Set up a highly available MariaDB Galera cluster with multi-master replication and automatic failover for production database workloads. This tutorial covers cluster initialization, node configuration, and monitoring setup across multiple servers.
Prerequisites
- At least 3 servers with 4GB RAM each
- Network connectivity between cluster nodes
- Root or sudo access on all nodes
What this solves
MariaDB Galera cluster provides synchronous multi-master replication for database high availability. This eliminates single points of failure by allowing read and write operations on any cluster node with automatic failover when nodes become unavailable.
Step-by-step installation
Prepare cluster nodes
You'll need at least 3 nodes for a production cluster.
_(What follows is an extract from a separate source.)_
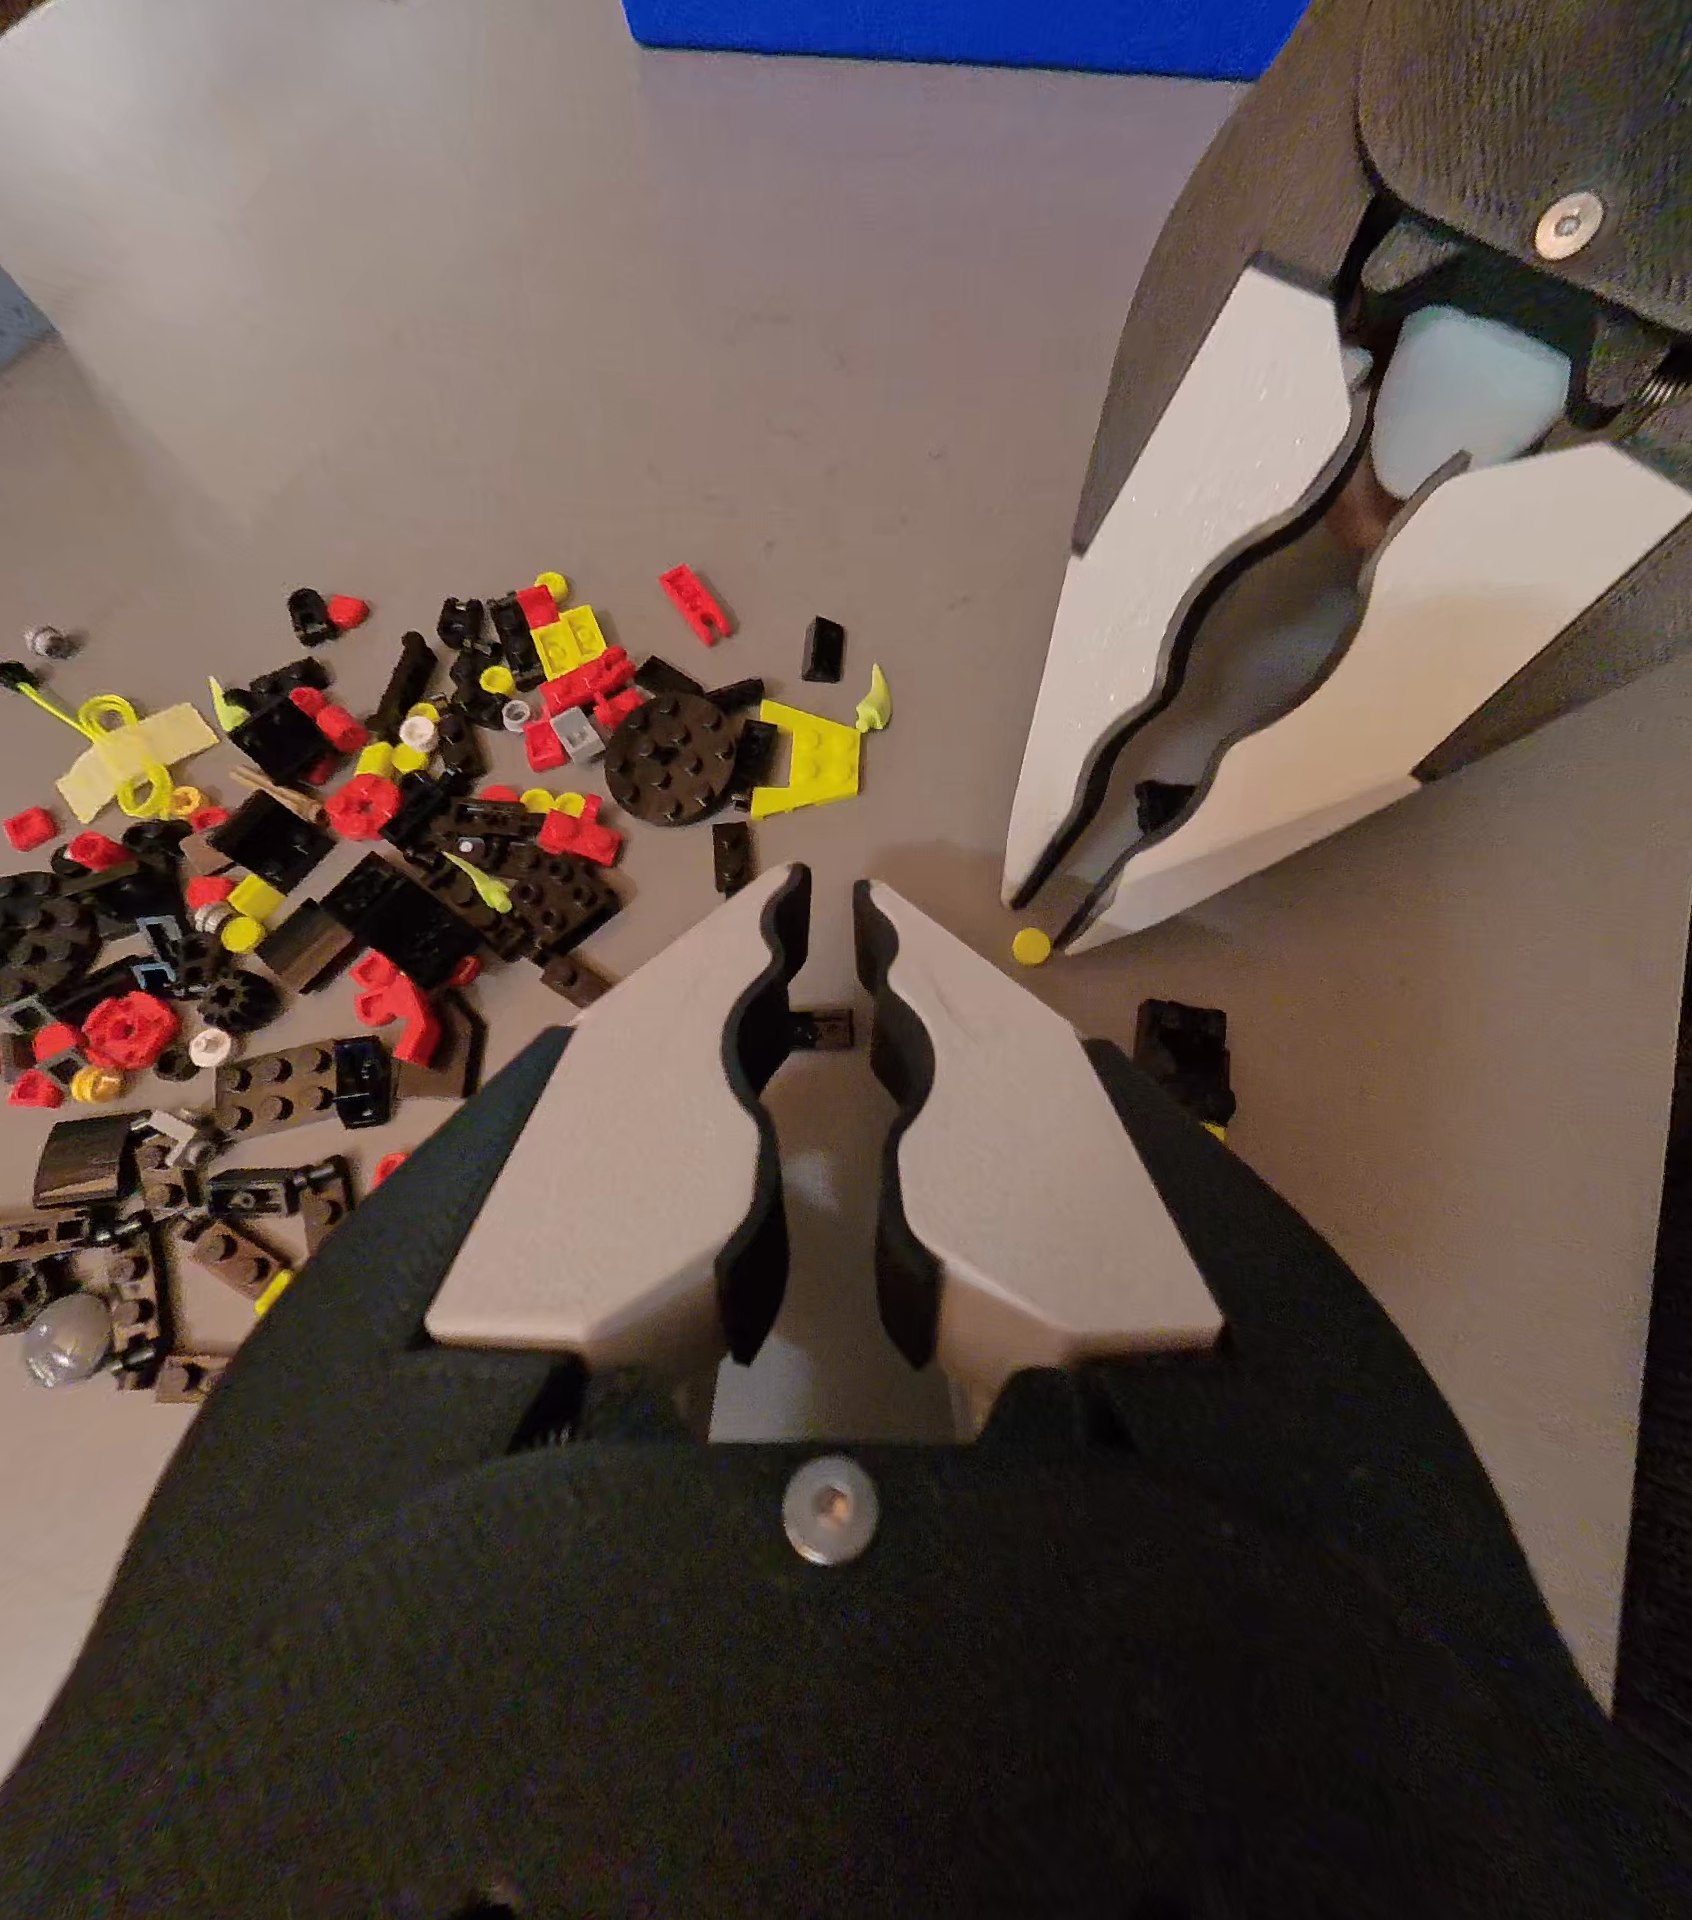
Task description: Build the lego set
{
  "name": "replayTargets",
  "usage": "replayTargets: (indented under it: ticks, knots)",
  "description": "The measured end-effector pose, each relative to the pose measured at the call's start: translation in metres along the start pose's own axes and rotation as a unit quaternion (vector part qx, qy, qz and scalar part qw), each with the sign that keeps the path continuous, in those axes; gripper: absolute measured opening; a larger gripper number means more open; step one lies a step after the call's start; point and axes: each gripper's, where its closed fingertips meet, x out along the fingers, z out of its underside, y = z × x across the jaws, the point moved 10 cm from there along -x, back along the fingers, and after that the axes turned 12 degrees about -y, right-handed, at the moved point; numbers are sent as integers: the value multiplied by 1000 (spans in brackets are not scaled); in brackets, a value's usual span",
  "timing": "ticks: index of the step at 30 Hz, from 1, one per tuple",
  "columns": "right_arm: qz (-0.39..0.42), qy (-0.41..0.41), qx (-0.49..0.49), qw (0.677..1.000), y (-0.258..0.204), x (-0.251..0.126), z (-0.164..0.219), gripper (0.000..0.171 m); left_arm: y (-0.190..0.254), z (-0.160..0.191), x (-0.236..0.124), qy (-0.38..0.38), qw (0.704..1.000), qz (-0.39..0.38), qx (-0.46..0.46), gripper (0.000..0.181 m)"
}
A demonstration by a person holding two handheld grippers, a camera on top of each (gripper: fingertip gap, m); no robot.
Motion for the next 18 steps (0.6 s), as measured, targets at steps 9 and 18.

Update all systems and configure hostnames for cluster communication.
sudo apt update && sudo apt upgrade -y
sudo hostnamectl set-hostname galera-node1
Configure /etc/hosts on all nodes with cluster member IP addresses:
203.0.113.10 galera-node1
203.0.113.11 galera-node2
203.0.113.12 galera-node3
Install MariaDB Galera packages
Install MariaDB server and Galera cluster components on all nodes. The galera package provides the wsrep provider for synchronous replication.
sudo apt install -y mariadb-server galera-4 mariadb-client mariadb-backup rsync
Stop MariaDB services
Stop MariaDB on all nodes before configuring the cluster. This prevents individual node startup during cluster configuration.
sudo systemctl stop mariadb
sudo systemctl disable mariadb
Configure Galera cluster settings
Create the Galera configuration file on all nodes. This defines cluster membership, replication settings, and wsrep provider options.
[galera]
wsrep_on = ON
wsrep_provider = /usr/lib/galera/libgalera_smm.so
wsrep_cluster_name = "galera_cluster"
wsrep_cluster_address = "gcomm://203.0.113.10,203.0.113.11,203.0.113.12"
wsrep_sst_method = rsync
wsrep_node_address = "203.0.113.10"
wsrep_node_name = "galera-node1"
binlog_format = row
default_storage_engine = InnoDB
innodb_autoinc_lock_mode = 2
innodb_doublewrite = 1
query_cache_size = 0
query_cache_type = 0
[mysqld]
bind-address = 0.0.0.0
wsrep_node_address and wsrep_node_name for each node to match their respective IP addresses and hostnames.Configure cluster authentication
Create a cluster user for state snapshot transfers (SST). This user enables nodes to synchronize data during startup and recovery.
[galera]
wsrep_sst_auth = sst_user:secure_sst_password
Initialize the bootstrap node
Start the first node in bootstrap mode to create the initial cluster. This establishes the primary component for other nodes to join.
sudo galera_new_cluster
Verify the bootstrap node started successfully:
sudo systemctl status mariadb
Secure MariaDB installation
Run the security script on the bootstrap node to set root password and remove test databases.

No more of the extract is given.